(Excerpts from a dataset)
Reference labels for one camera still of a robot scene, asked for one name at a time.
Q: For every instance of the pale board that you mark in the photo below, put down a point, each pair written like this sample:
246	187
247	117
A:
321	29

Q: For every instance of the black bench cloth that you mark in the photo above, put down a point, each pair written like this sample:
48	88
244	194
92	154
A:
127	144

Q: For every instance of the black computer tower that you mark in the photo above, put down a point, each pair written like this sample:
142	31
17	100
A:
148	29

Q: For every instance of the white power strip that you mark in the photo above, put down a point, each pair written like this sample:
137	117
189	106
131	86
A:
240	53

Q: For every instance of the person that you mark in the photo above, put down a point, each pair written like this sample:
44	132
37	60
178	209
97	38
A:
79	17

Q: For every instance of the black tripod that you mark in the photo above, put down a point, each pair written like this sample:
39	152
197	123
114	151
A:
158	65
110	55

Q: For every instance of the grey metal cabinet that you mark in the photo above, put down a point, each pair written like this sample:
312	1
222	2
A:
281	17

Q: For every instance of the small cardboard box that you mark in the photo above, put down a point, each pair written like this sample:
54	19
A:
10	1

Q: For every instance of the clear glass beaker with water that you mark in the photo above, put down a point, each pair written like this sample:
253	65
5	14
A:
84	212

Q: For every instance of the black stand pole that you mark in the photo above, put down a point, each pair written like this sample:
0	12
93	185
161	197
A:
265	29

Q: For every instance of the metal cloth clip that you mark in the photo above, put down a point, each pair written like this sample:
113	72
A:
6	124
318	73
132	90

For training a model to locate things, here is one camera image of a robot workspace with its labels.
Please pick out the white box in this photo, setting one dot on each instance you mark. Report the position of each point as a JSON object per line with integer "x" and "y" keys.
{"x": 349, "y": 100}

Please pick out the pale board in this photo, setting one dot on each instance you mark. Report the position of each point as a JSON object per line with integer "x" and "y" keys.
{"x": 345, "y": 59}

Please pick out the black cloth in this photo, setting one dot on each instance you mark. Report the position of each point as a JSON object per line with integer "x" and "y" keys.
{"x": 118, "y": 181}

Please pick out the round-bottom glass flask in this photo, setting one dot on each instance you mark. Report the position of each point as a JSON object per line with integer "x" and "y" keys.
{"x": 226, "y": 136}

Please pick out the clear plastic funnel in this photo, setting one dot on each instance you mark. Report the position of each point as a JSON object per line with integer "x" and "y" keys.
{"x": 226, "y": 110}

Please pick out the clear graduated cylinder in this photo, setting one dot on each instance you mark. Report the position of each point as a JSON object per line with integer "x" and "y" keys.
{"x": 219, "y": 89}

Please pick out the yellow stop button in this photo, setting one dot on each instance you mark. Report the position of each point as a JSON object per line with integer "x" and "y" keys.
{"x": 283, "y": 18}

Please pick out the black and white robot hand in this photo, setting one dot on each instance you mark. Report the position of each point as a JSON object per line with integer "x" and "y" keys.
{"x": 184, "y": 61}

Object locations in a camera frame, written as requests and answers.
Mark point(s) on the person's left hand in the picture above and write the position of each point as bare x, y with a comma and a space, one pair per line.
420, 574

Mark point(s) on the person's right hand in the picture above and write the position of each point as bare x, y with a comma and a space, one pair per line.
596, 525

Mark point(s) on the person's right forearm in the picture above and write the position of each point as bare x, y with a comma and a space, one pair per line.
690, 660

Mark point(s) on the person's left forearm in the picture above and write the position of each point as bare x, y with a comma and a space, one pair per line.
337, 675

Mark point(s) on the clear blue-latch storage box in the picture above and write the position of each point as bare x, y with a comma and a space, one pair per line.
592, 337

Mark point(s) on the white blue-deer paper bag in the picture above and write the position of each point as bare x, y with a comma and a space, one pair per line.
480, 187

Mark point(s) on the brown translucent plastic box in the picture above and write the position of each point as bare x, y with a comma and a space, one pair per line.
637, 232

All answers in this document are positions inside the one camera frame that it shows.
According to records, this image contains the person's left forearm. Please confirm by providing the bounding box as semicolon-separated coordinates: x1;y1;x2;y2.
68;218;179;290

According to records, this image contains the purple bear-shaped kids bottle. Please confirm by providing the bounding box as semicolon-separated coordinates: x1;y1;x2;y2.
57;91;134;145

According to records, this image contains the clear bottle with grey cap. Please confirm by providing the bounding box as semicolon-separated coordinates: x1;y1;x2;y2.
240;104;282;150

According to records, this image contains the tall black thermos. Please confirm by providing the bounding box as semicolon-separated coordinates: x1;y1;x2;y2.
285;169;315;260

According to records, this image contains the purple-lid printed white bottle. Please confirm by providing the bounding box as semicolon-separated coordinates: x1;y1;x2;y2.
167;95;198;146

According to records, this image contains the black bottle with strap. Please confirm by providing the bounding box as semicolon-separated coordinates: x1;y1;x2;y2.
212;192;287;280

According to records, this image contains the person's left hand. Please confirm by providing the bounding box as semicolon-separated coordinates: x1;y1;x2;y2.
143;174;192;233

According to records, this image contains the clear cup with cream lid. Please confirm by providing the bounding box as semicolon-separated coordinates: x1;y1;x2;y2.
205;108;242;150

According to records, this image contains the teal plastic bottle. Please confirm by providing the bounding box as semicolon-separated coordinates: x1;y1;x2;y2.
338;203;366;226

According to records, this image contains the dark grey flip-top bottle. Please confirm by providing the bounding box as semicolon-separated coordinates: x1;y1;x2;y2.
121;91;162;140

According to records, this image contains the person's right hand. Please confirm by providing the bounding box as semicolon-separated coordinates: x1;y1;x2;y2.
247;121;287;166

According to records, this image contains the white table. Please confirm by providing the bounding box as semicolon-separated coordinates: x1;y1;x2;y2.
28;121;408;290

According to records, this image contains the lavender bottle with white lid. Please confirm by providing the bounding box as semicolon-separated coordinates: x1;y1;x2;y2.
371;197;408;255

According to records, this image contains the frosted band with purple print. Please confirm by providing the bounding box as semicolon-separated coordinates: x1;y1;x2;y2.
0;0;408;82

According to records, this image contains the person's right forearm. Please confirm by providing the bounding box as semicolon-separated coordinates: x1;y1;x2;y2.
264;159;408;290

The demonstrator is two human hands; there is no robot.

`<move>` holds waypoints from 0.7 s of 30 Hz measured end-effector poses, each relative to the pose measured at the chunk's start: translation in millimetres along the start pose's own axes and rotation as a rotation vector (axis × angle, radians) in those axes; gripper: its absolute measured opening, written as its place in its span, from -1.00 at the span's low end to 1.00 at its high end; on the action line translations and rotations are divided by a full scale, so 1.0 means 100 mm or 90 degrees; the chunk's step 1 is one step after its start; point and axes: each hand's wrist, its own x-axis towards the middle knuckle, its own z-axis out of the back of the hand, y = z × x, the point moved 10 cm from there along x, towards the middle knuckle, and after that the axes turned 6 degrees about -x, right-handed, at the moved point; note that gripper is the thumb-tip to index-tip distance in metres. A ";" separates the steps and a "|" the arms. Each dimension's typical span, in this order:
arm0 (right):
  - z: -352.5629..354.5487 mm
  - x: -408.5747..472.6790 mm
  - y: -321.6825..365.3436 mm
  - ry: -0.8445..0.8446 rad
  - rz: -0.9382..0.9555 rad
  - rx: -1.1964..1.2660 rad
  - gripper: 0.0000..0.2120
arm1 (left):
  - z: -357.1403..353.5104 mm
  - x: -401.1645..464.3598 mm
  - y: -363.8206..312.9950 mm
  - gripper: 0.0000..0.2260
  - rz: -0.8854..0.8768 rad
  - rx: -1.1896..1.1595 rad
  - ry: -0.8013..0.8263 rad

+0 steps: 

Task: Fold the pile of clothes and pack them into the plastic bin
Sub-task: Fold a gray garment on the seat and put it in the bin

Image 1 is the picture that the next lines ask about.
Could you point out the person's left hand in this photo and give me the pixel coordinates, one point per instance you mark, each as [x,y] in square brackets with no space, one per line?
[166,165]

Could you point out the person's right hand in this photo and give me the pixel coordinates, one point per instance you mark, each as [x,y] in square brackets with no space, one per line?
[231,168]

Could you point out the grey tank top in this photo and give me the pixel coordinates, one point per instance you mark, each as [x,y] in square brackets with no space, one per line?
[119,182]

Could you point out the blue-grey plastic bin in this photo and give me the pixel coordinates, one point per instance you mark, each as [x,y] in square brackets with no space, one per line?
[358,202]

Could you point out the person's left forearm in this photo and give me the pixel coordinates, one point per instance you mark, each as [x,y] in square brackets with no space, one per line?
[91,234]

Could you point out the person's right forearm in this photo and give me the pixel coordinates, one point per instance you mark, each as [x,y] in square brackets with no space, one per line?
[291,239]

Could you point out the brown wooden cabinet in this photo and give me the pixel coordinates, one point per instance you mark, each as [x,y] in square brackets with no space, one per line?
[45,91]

## Brief
Lines containing the word "labels" are to be located in the entries and copied.

## Answer below
Reference labels for one camera still of a robot scene, asked for one name at a time.
For training a model to locate things, here is one camera image of a robot workspace with its labels.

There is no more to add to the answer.